In graph theory, a string graph is an intersection graph of curves in the plane; each curve is called a "string". String graphs were first proposed by E. W. Myers in a 2005 publication. In recent Genome Research paper describing an innovative approach for assembling large genomes from NGS data caught our attention for several reasons. i) it give different "string graph" prospective of long lasting genome assembly problem ii) the paper is coauthored by Jared Simpson, the developer of ABySS assembler and Richard Durbin. iii) Simpson-Durbin algorithm is that it does not rely on de Bruijn graphs, and instead employs a different graph construction approach called ‘string graph’.

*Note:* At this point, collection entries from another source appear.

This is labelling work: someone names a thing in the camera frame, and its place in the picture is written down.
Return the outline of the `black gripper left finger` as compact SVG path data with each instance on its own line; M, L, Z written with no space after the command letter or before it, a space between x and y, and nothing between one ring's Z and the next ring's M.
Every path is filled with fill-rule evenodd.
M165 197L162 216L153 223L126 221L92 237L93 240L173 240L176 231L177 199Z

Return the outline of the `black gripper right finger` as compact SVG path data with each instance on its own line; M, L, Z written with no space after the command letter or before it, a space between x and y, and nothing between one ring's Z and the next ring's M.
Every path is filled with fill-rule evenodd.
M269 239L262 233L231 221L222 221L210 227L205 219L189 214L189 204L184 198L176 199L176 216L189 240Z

Following are the genome assembly tools based on string graph:

1.SGA (String Graph Assembler) https://github.com/jts/sga

Assembles large genomes from high coverage short read data. SGA is designed as a modular set of programs, which are used to form an assembly pipeline. SGA implements a set of assembly algorithms based on the FM-index. As the FM-index is a compressed data structure, the algorithms are very memory efficient. The SGA assembly has three distinct phases. The first phase corrects base calling errors in the reads. The second phase assembles contigs from the corrected reads. The third phase uses paired end and/or mate pair data to build scaffolds from the contigs. The output of this software is a PDF report that allows the properties of the genome and data quality to be visually explored. By providing more information to the user at the start of an assembly project, this software will help increase awareness of the factors that make a given assembly easy or difficult, assist in the selection of software and parameters and help to troubleshoot an assembly if it runs into problems.

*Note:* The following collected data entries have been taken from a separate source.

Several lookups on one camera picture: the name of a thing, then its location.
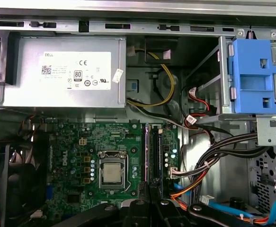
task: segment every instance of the motherboard
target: motherboard
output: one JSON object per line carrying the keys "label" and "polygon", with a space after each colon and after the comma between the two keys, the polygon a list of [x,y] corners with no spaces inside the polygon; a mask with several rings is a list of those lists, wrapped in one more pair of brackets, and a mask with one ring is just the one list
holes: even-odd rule
{"label": "motherboard", "polygon": [[46,216],[55,223],[101,203],[121,206],[137,198],[139,182],[152,169],[149,177],[162,178],[163,193],[168,169],[178,166],[178,129],[170,124],[57,123],[48,160]]}

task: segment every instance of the green circuit board
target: green circuit board
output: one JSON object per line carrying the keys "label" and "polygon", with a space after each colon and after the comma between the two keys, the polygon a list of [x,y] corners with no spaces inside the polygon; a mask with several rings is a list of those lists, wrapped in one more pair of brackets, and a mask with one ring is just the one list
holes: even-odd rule
{"label": "green circuit board", "polygon": [[[178,130],[162,128],[162,177],[178,166]],[[141,181],[140,123],[58,123],[48,157],[47,220],[53,223],[109,202],[137,198]]]}

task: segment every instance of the blue plastic drive bracket
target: blue plastic drive bracket
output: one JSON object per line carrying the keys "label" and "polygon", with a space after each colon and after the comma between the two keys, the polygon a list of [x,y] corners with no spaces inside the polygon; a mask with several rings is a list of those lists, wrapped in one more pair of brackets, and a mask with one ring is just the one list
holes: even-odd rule
{"label": "blue plastic drive bracket", "polygon": [[276,114],[270,40],[237,39],[233,42],[233,86],[237,114]]}

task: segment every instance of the dell logo
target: dell logo
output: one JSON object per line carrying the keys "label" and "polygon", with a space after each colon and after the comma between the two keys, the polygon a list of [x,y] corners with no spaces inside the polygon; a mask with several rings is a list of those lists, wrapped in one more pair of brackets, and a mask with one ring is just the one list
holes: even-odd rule
{"label": "dell logo", "polygon": [[67,166],[67,151],[66,150],[63,152],[62,165]]}

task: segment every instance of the ce mark
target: ce mark
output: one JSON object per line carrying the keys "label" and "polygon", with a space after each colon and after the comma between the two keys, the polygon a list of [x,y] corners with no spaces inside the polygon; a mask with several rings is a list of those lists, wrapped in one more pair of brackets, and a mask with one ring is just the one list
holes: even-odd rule
{"label": "ce mark", "polygon": [[81,61],[79,62],[79,65],[87,65],[87,60],[85,60],[85,61],[81,60]]}

2. SAGE: String-overlap Assembly of GEnomes https://github.com/lucian-ilie/SAGE2

SAGE, for de novo genome assembly. As opposed to most assemblers, which are de Bruijn graph based, SAGE uses the string-overlap graph. SAGE builds upon great existing work on string-overlap graph and maximum likelihood assembly, bringing an important number of new ideas, such as the efficient computation of the transitive reduction of the string overlap graph, the use of (generalized) edge multiplicity statistics for more accurate estimation of read copy counts, and the improved use of mate pairs and min-cost flow for supporting edge merging. The assemblies produced by SAGE for several short and medium-size genomes compared favourably with those of existing leading assemblers.

3. FSG: Fast String Graph

The new integrated assembler has been assessed on a standard benchmark, showing that fast string graph (FSG) is significantly faster than SGA while maintaining a moderate use of main memory, and showing practical advantages in running FSG on multiple threads. Moreover, we have studied the effect of coverage rates on the running times.

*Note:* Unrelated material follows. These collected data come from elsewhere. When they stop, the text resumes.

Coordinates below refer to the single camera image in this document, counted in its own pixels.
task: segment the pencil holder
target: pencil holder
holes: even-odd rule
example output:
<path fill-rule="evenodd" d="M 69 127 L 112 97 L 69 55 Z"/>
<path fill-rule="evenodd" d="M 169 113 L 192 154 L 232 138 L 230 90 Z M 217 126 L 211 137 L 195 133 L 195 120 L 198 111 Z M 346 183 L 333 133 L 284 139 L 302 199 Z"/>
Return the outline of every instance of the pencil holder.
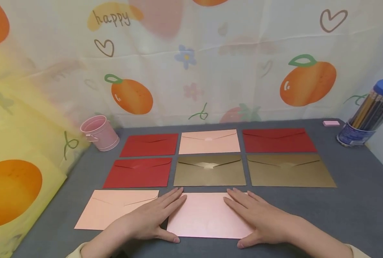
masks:
<path fill-rule="evenodd" d="M 343 126 L 336 139 L 343 146 L 364 145 L 383 123 L 383 79 L 379 80 L 360 108 Z"/>

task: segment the curtain
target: curtain
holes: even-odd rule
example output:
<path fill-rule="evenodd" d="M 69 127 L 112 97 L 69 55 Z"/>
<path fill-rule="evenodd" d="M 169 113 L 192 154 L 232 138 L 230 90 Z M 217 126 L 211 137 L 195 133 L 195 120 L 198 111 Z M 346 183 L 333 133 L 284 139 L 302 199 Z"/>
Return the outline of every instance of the curtain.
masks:
<path fill-rule="evenodd" d="M 0 257 L 88 146 L 89 117 L 347 119 L 380 67 L 383 1 L 0 0 Z"/>

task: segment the pink bucket
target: pink bucket
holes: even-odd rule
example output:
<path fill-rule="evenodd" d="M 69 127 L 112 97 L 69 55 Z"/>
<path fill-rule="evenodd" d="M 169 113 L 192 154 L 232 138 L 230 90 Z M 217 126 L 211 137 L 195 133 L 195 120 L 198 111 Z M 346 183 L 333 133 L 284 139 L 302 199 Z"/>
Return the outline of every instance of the pink bucket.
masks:
<path fill-rule="evenodd" d="M 97 149 L 106 152 L 118 144 L 120 138 L 105 116 L 93 116 L 80 127 L 89 142 L 93 142 Z"/>

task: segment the gray table
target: gray table
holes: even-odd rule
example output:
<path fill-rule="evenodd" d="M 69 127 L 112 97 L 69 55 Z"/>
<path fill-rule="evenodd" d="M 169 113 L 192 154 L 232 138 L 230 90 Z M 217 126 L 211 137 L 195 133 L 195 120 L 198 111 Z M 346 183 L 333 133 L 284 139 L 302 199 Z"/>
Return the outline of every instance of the gray table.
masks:
<path fill-rule="evenodd" d="M 15 251 L 13 258 L 64 258 L 82 242 L 87 242 L 99 234 L 99 231 L 73 228 L 93 190 L 102 188 L 129 135 L 237 128 L 239 141 L 243 146 L 242 129 L 299 127 L 306 128 L 338 187 L 252 187 L 246 153 L 242 148 L 247 186 L 240 189 L 251 190 L 271 204 L 306 218 L 340 241 L 360 248 L 372 258 L 383 258 L 383 165 L 366 147 L 342 147 L 335 139 L 341 127 L 323 127 L 322 121 L 311 119 L 119 130 L 121 141 L 115 149 L 99 152 L 94 146 L 90 146 L 84 153 L 69 178 Z M 177 155 L 173 157 L 167 188 L 143 189 L 158 189 L 160 195 L 168 192 L 173 185 L 176 160 Z M 225 192 L 226 188 L 185 187 L 184 191 Z M 244 250 L 238 249 L 236 244 L 236 239 L 183 237 L 180 244 L 151 240 L 129 243 L 124 248 L 129 256 L 135 258 L 307 257 L 301 250 L 289 244 L 258 245 Z"/>

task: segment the gold envelope
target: gold envelope
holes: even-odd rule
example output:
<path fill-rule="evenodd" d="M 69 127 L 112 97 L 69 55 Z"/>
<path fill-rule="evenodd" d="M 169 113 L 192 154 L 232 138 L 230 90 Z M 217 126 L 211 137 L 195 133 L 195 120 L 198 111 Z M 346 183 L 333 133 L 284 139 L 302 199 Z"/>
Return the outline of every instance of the gold envelope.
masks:
<path fill-rule="evenodd" d="M 240 155 L 179 157 L 174 186 L 246 185 Z"/>
<path fill-rule="evenodd" d="M 254 186 L 336 187 L 318 154 L 247 155 Z"/>

4. BASE https://github.com/dhlbh/BASE

It enhances the classic seed-extension approach by indexing the reads efficiently to generate adaptive seeds that have high probability to appear uniquely in the genome. Such seeds form the basis for BASE to build extension trees and then to use reverse validation to remove the branches based on read coverage and paired-end information, resulting in high-quality consensus sequences of reads sharing the seeds. Such consensus sequences are then extended to contigs. BASE is a practically efficient tool for constructing contig, with significant improvement in quality for long NGS reads. It is relatively easy to extend BASE to include scaffolding.

5. Fermi https://github.com/lh3/fermi/

Fermi is a de novo assembler with a particular focus on assembling Illumina short sequence reads from a mammal-sized genome. In addition to the role of a typical assembler, fermi also aims to preserve heterozygotes which are often collapsed by other assemblers. Its ultimate goal is to find a minimal set of unitigs to represent all the information in raw reads.

If you want to learn about String Graph assembler, please read the following papers -

i) The Fragment Assembly String Graph - E. W. Myers

This paper describes the String Graph concept.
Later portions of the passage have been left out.